Dans une allocution télévisée à la nation, Rodrigo Paz a tenu à justifier ce choix impopulaire. « Cela ne signifie pas un abandon de la part du gouvernement, cela signifie l’ordre, la justice ; une redistribution réelle, claire et transparente », a-t-il déclaré, assurant que cette réforme visait à corriger des distorsions économiques profondes plutôt qu’à pénaliser la population.
La suppression des subventions intervient alors que la Bolivie fait face à des pénuries récurrentes de carburant et à un manque aigu de dollars américains. Ces difficultés ont provoqué de longues files d’attente devant les stations-service, notamment dans des villes comme El Alto, alimentant la frustration sociale et les inquiétudes sur la stabilité économique.
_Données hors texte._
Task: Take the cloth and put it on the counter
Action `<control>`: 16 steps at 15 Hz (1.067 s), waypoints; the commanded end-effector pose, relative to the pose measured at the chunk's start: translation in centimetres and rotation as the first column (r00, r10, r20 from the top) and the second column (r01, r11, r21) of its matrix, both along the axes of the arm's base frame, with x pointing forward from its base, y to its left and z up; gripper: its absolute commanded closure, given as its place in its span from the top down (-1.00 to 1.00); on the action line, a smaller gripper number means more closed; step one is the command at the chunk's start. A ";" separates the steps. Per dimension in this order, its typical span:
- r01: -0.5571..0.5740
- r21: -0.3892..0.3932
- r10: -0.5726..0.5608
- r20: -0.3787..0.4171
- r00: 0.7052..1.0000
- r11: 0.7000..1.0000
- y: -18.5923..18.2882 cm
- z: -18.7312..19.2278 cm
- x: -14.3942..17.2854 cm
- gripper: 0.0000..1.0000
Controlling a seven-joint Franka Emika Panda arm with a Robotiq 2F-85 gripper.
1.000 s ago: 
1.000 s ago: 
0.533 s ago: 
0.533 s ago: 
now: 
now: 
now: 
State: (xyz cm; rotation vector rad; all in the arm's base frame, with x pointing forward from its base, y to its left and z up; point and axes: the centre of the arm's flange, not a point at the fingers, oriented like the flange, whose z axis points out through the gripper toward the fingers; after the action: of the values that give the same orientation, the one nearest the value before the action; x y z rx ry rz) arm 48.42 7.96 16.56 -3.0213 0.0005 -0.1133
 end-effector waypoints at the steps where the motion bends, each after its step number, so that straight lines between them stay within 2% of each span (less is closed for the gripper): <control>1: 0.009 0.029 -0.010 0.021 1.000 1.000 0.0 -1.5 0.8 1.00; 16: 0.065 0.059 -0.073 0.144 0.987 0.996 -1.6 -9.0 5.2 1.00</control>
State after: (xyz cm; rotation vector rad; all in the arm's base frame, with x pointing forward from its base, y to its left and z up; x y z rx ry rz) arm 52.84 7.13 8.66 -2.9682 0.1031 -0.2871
Les subventions aux carburants représentaient depuis des années un poids important pour les finances de l’État bolivien, mais elles constituaient aussi un pilier du pouvoir d’achat pour de nombreux ménages. Leur suppression fait craindre une hausse rapide des prix du transport et des biens de consommation, avec des répercussions potentielles sur l’inflation.
Cette décision marque un tournant majeur pour le nouveau président, qui devra désormais convaincre une population éprouvée que les bénéfices à long terme de cette réforme l’emporteront sur ses coûts immédiats. Le gouvernement n’a pas encore détaillé les mesures d’accompagnement prévues pour atténuer l’impact social de cette suppression, alors que le pays entre dans une période d’incertitude économique et politique.